The project provides new opportunities for making advances in the quest for personalised therapeutic applications in the treatment for Hepatocarcinoma.

Hepatocellular Carcinoma (HCC) is the cause of most liver cancers, the fifth most frequent cancer worldwide and the third after lung and gastric cancers. HCC is a tumour with a poor prognosis, even in developed countries; its incidence is similar to its death rate, most patients dying within months of diagnosis, despite diagnostic and therapeutic advances.

It is a highly heterogeneous tumour and so the scientific community is redoubling its efforts to establish personalised and highly specific therapeutic targets.

Researchers from the Metabolomic Unit at CIC bioGUNE and led by Dr. Martinez, have gone one step further with this type of tumour and have revealed a hitherto unknown molecular mechanism that is involved in the development of CHC, showing that the malignancy of this illness may be linked to the overexpression of the HuR protein.

The research work, published in the Hepatology journal, and which has obtained a mention in the Cancer section of the prestigious Nature Reviews Gastroenterology & Hepatology journal, showed the relation between high levels of HuR protein and the malignancy of Hepatocellular Carcinoma by means of a molecular mechanism – neddylation - totally novel in these kinds of tumour and effectively opens up new opportunities for the future development of potential therapeutic applications for patients with this pathology.

The route also proved to have an application in cancer of the colon, given the high correlation between both types of tumour.

“Neddylation is an enzymatic reaction which, in the biological context, avoids the degradation of the protein modified with the NEDD8 molecule. Just as the ubiquitination marks the proteins to order them to be degraded, neddylation marks them in order to stabilise them and, in theory, these proteins are important for the tumour to proliferate and develop”, explained Dr Martínez, lead researcher in the project.

In this way, the strategy followed has been to maintain the HuR protein at high levels of expression through its modification by neddylation, thus encouraging its proliferation and the malignancy of the HCC, in such a way that, “when we block the neddylation action or regulate the levels of HuR protein in liver tumours and in in vitro and in vivo hepatoma lines, cell death is induced and tumour regression takes place”, stated Dr Martínez.

The options of conventional oncological treatment for Hepatocellular Carcinoma are limited, given that it is a highly chemoresistant tumour, usually arising from a cirrhotic liver. Approximately 40% of the patients diagnosed with HCC are in at an advanced stage and whose short-term prognosis produces a survival rate of 1 year in 29% of cases and of 2 years in 16%.

This neoplasia is a unique situation in oncology and, despite its high incidence and poor prognosis, has not had an effective therapeutic option to date. A possible explanation for this is the wide-ranging heterogeneity in the molecular mechanisms involved in the development of this tumour.
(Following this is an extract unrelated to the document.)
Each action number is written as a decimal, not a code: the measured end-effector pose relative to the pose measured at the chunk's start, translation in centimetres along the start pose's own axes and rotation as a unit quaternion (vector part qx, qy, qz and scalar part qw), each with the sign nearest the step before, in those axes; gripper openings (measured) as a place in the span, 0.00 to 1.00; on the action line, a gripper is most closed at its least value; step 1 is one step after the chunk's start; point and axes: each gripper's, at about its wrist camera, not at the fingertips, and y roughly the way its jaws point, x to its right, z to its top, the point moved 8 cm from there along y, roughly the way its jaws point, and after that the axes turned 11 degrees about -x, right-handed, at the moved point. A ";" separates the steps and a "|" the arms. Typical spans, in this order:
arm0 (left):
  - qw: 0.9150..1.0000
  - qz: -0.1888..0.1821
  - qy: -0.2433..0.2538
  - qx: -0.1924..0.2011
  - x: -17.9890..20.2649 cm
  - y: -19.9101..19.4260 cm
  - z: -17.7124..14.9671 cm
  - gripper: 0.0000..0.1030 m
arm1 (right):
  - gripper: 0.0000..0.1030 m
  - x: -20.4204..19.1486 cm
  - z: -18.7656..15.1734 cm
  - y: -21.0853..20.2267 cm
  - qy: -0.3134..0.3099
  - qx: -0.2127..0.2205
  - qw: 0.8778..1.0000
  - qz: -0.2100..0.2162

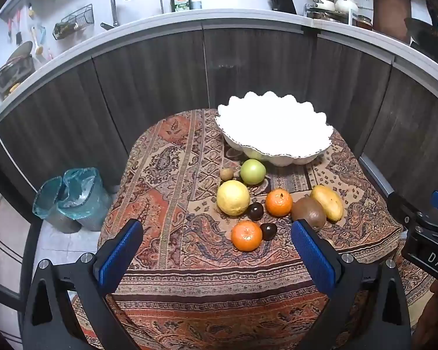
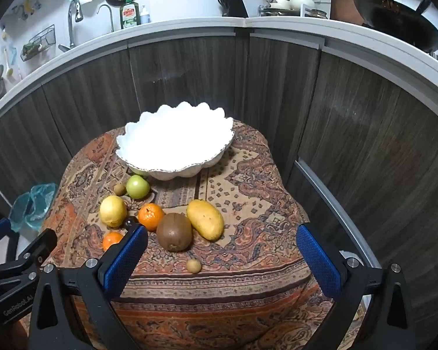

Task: Organize fruits
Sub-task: 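Reach the left tool toward a mandarin while the right tool approaches a small round fruit, then grasp the mandarin with the left tool while the right tool grasps the small round fruit, then carry both fruits over the white bowl and open both tools to drop them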

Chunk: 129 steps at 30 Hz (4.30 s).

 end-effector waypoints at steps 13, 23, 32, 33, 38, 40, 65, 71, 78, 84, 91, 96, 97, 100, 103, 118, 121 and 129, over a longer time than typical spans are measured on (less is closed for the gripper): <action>1.000 -0.009 0.002 -0.015 0.2 1.9 0.3 1.00 | 1.00 -0.2 -0.1 1.4 0.001 -0.013 1.000 -0.004; 0.999 -0.027 0.012 -0.045 1.5 5.0 0.0 0.93 | 1.00 0.1 -0.1 3.9 -0.001 -0.026 1.000 -0.008; 0.996 -0.055 0.020 -0.067 3.8 8.8 -0.2 0.93 | 1.00 0.6 -1.0 7.3 -0.001 -0.051 0.999 -0.012; 0.996 -0.056 0.023 -0.072 4.0 9.4 -0.2 0.92 | 0.99 0.6 -1.0 7.7 -0.002 -0.053 0.999 -0.013; 0.993 -0.052 0.041 -0.097 4.5 11.8 -0.9 0.77 | 0.89 0.5 -1.9 9.9 -0.013 -0.072 0.997 -0.008; 0.992 -0.055 0.044 -0.107 4.6 12.7 -1.4 0.77 | 0.81 0.3 -2.4 10.8 -0.016 -0.085 0.996 -0.004; 0.986 -0.083 0.072 -0.124 5.2 16.1 -2.4 0.43 | 0.62 -2.1 -4.8 14.3 -0.050 -0.139 0.989 0.021; 0.987 -0.081 0.057 -0.123 4.1 15.3 -2.7 0.43 | 0.52 -3.0 -5.0 14.4 -0.064 -0.141 0.988 0.029; 0.989 -0.072 0.052 -0.117 3.3 14.7 -3.1 0.43 | 0.41 -4.3 -6.2 14.7 -0.083 -0.157 0.983 0.045; 0.991 -0.061 0.047 -0.107 2.4 13.9 -3.1 0.43 | 0.24 -5.1 -7.0 14.9 -0.092 -0.168 0.980 0.056; 0.993 -0.058 0.042 -0.092 2.2 12.2 -2.4 0.43 | 0.23 -5.8 -6.4 12.9 -0.102 -0.139 0.983 0.065; 0.995 -0.067 0.045 -0.062 2.6 10.2 0.1 0.43 | 0.23 -5.4 -4.6 11.1 -0.096 -0.114 0.987 0.064; 0.995 -0.069 0.045 -0.056 2.7 9.9 0.8 0.43 | 0.23 -5.3 -4.1 10.6 -0.093 -0.107 0.988 0.064; 0.995 -0.075 0.042 -0.040 3.0 9.1 3.2 0.43 | 0.23 -5.0 -2.2 9.9 -0.085 -0.088 0.990 0.065; 0.996 -0.075 0.042 -0.019 3.3 8.5 6.1 0.43 | 0.23 -4.7 0.4 9.4 -0.071 -0.069 0.993 0.071; 0.994 -0.091 0.051 0.010 4.6 13.2 18.4 0.43 | 0.23 -4.8 13.2 13.2 -0.050 -0.023 0.997 0.057; 0.994 -0.093 0.051 -0.004 4.9 15.2 19.6 0.43 | 0.23 -4.6 14.8 14.9 -0.047 -0.030 0.997 0.052; 0.993 -0.095 0.053 -0.035 5.8 20.0 20.5 0.43 | 0.23 -4.6 16.2 18.7 -0.044 -0.050 0.997 0.045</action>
The following step in this long and complex process of research is to find a potential therapeutic application for the formula found. This is why Dr Martínez has come to an agreement with the pharmaceutical Millenium: the Takeda Oncology Company to apply new neddylation inhibitors, marketed by this company and currently being tested in other types of tumours, to in vivo Hepatocellular Carcinoma models (mice), in order to explore this new therapeutic solution.

“Now that we have discovered that neddylation can play an important role in the development and progress of HCC, the next step is to undertake an in-depth study of possible therapeutic applications”, concluded Dr Martínez.